By Mia Nguyen
High school is hard. We’re busy, feel like we’re dying, and in a constant state of distress. And yes, sometimes the faculty in our school don’t help to relieve that stress.
But this is no excuse for the poor treatment we pay to the people who serve us lunch, who clean up after our mess, who take us to and from school every day, and who (yes, really) do their best to help us succeed to the best of our capabilities.
Take the freshman who got detention. Or the girl who was dress coded. Or the guy who has an F in almost every class.
At first, it’s easy to pin the blame on the deans. Or the security guards. Or the teachers.
But while we’re caught up in pointing fingers at other people, we sometimes fail to apply the same criticism to our own actions.
The freshman got detention for shouting profanity at the bus driver. The girl was dress coded for wearing daisy dukes and a tube top. The guy who’s flunking his classes boasts about not doing homework.
“I think it’s always disturbing when a student threatens to hurt you or throws the f-bomb out there at you, with all this cursing,” Grandview security guard, Debi Pomero said.
The adults in our school aren’t evil. Yes, they have bad days. Of course, they don't feel good at times. And it may seem that they can be unduly harsh--But they’re simply doing their jobs. Even without a seminar at the beginning of each year, even without the syllabi given to each student on the first day of every class, we all are well aware of the rules and laws on campus grounds, and we’re all aware of the consequences.
It’s not like you didn’t know about the dress code. It’s not like you didn’t know that you’re unlikely to pass if you don’t do the assigned work. It’s all a matter of whether you want to follow the rules or not, and if you’re willing to accept the consequences--good or bad--of your actions.
“I think a lot of kids think that we’re here just to make their life miserable. It’s not like that,” Pomero said, “I wish kids knew that security’s whole focus is to make sure that everyone in this building is safe. Our rules are based on that.’’
At the end of the day, if you have a bad grade, it’s likely you who isn’t doing the homework on time, or putting in the necessary effort to succeed. If you do bad on a test, it isn’t because the teacher hates you, it’s because you’re one,incompetent, two, lazy, three didn’t try hard enough.
Stop blaming everyone else but yourself for your problems.
It’s a teacher’s job to teach you the curriculum, and if that encompasses homework, tests and quizzes, then so be it.
“You know, it’s hard [being a teacher], because you pour all of your energy into helping these kids achieve their highest potential.
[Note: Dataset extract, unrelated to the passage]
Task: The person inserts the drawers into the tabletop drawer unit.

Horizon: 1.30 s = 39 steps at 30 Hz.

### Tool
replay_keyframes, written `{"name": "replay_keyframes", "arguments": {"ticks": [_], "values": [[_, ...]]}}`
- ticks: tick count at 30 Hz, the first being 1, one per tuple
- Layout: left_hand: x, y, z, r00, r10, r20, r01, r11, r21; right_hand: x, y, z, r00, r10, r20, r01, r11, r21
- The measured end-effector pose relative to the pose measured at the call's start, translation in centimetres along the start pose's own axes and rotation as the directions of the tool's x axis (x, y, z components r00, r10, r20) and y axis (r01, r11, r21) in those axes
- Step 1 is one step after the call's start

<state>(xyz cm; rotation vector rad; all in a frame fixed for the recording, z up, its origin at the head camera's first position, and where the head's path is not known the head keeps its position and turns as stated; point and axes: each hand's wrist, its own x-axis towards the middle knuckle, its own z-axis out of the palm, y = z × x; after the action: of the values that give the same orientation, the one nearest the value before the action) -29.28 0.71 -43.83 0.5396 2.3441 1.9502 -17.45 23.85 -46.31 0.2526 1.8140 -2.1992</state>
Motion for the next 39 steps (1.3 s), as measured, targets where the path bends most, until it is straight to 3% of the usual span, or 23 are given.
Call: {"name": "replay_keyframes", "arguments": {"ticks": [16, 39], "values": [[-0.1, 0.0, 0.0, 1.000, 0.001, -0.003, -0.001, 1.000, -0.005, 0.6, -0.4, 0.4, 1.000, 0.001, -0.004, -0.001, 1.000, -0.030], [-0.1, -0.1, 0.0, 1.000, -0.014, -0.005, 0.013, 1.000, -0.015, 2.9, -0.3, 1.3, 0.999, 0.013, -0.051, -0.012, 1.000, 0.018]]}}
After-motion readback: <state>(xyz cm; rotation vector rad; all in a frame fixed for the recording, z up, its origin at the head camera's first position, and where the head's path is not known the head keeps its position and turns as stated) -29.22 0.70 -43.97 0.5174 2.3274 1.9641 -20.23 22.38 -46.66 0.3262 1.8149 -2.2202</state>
And so it’s hard because you’re working with them everyday or every other day and you want to teach them life lessons as well as content,” former English teacher and now dean Adrienne Barnes said.
Teachers really do want the best for us, but amidst grades, sports, and pressure, we sometimes forget that―surprise, surprise―they’re humans too.
“Sometimes kids will disrespect you if make mistakes, or if you’re not perfect, or if they see you on your cell phone, or if you’re late―things that teachers usually shouldn’t do,” said English teacher Jenette VanWormer.
“I think they hold you to such a high standard where you’re not allowed to be human in some cases.”
So with finals season coming up, and as grades start finalizing, try to keep in mind that your teachers, counselors, deans, and security guards are just trying to help with you. No one wants to see you fail, and though it may not seem like it at times, the adults in our school are there to help you.
“We’re doing this because we like kids and we want to help kids,” said VanWormer.
“I wish kids would understand how much we talk about them and how much we try to support them,” said Dean Barnes.